Tenho um problema sério com isso de vivermos para o futuro. Preenchemos grande parte do presente de passados. Transferimos energias, capacidades e até emoções para o futuro. Deixamos o singular presente à míngua de si mesmo. Por conta disso, vivemos uma vida apertada, espremida entre passados e futuros.

Enquanto meus companheiros de prisão investiam todas suas fichas no presente: futebol, droga, guerras, debates, televisão, rádio e problemas de cadeia, eu investia no futuro. Pensava nos 30 anos a cumprir e que, ao sair estaria velho e sem futuro. Investia no presente também. Conseguia gostar do que me parecia o único caminho viável para o futuro. Naquele presente, eu sentia prazer no trabalho de construir futuros. Ler, estudar, pesquisar, procurar... Minha curiosidade crescia assustadoramente.

O pai de Bill Gates em entrevista afirmou que a principal qualidade de seu filho foi sempre buscar satisfazer sua curiosidade. Eu tentei algo parecido, guardadas as proporções, dentro dos limites de minha condição social. Misturei meu presente ao meu futuro, mas não me perdia de meu real que era a prisão.

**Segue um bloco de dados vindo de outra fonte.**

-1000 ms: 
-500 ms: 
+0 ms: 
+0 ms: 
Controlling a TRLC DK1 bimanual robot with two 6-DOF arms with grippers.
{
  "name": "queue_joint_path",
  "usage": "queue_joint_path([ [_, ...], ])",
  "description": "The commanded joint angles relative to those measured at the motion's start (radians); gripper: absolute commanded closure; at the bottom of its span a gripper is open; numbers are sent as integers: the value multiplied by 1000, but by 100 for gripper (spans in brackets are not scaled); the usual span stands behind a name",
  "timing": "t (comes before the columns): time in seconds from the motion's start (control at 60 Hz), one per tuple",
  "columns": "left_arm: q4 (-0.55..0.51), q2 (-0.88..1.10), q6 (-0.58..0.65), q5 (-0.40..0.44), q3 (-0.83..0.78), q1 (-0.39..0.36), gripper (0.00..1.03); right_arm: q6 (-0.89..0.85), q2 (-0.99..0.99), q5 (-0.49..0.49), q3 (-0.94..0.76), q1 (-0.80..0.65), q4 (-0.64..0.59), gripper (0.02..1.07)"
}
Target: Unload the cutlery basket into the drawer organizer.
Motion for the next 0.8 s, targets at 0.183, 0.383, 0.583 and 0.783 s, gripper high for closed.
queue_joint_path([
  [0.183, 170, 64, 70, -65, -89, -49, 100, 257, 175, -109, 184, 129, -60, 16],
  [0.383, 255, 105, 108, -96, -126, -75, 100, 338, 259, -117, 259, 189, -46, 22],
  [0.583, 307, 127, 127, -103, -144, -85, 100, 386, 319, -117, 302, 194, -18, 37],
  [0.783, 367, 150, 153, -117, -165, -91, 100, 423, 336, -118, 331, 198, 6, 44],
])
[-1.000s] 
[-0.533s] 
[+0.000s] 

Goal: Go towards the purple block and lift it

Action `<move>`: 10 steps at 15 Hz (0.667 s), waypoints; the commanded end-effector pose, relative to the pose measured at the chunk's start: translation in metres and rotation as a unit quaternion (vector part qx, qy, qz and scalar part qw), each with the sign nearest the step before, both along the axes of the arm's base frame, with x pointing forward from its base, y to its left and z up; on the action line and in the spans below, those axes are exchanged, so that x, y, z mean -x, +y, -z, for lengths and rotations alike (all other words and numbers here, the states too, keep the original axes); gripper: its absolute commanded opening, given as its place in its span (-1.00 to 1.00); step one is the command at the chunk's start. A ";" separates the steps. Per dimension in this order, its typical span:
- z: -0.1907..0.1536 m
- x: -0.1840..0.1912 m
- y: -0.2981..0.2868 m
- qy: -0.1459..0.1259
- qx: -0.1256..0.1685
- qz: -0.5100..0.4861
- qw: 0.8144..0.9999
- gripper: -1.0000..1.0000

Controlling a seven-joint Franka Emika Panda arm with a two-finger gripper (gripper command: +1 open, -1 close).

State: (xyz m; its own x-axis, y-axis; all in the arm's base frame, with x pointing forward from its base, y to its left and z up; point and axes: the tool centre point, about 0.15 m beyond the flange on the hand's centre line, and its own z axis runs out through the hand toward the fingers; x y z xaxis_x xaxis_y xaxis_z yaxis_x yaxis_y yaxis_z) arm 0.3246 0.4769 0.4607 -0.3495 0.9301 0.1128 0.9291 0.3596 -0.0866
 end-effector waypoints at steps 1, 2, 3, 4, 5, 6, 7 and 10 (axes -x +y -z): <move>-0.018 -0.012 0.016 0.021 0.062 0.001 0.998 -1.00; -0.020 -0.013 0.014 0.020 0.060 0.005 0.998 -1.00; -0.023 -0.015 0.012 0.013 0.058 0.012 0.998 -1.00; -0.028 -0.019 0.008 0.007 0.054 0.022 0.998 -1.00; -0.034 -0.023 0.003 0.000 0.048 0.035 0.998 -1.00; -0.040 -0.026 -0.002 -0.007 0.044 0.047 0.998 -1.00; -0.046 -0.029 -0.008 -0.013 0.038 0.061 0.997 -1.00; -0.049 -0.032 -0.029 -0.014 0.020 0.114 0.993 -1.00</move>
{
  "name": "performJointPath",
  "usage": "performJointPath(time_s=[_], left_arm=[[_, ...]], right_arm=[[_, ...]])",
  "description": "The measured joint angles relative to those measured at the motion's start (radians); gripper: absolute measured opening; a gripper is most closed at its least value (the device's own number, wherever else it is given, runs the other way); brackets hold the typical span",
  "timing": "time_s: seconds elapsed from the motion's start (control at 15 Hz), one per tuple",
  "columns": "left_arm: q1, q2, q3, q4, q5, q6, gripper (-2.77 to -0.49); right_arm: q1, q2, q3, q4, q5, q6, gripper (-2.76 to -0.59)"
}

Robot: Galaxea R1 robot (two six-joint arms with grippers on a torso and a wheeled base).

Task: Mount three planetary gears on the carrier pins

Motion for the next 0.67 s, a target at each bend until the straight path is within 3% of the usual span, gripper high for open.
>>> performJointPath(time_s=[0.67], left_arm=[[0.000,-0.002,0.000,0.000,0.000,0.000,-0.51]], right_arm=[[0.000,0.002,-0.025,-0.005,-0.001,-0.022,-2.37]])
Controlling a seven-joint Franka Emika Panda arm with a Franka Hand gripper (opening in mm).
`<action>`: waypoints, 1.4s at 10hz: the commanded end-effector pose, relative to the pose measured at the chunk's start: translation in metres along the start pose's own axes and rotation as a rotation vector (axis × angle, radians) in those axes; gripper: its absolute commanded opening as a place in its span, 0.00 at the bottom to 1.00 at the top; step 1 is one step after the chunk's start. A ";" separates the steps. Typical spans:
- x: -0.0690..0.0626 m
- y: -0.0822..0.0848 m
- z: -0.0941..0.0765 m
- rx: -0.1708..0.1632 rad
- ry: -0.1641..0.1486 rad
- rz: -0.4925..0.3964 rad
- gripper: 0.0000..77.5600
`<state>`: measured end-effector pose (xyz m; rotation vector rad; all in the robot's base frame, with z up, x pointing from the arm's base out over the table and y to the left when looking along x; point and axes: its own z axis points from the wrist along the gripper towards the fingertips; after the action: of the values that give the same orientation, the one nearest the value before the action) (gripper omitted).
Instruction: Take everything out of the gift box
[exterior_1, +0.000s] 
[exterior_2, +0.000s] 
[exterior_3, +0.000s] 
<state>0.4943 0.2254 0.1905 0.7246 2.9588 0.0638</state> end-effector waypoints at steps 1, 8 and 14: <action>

Ao sair eu estava no futuro, aquele que construíra em meu presente na prisão. Eu chegara ao futuro e agora ele era presente. Não existia mais futuro, já estava nele; era todo meu presente. Parecido com o que diz o Fukuyama acerca do fim da história. Havia acabado a minha história; agora meu presente seria sempre presente.

O meu presente esta carregado de passados. Histórias e mais histórias que venho contando nesses 6 anos aqui fora. Espero, ao fechar e publicar meus dois últimos livros: o final autobiográfico e um de contos, deixar o passado inteiramente para trás. Então me volto inteiramente para o presente em meu trabalho escrito. Ando de saco cheio de passados, não vejo a hora!  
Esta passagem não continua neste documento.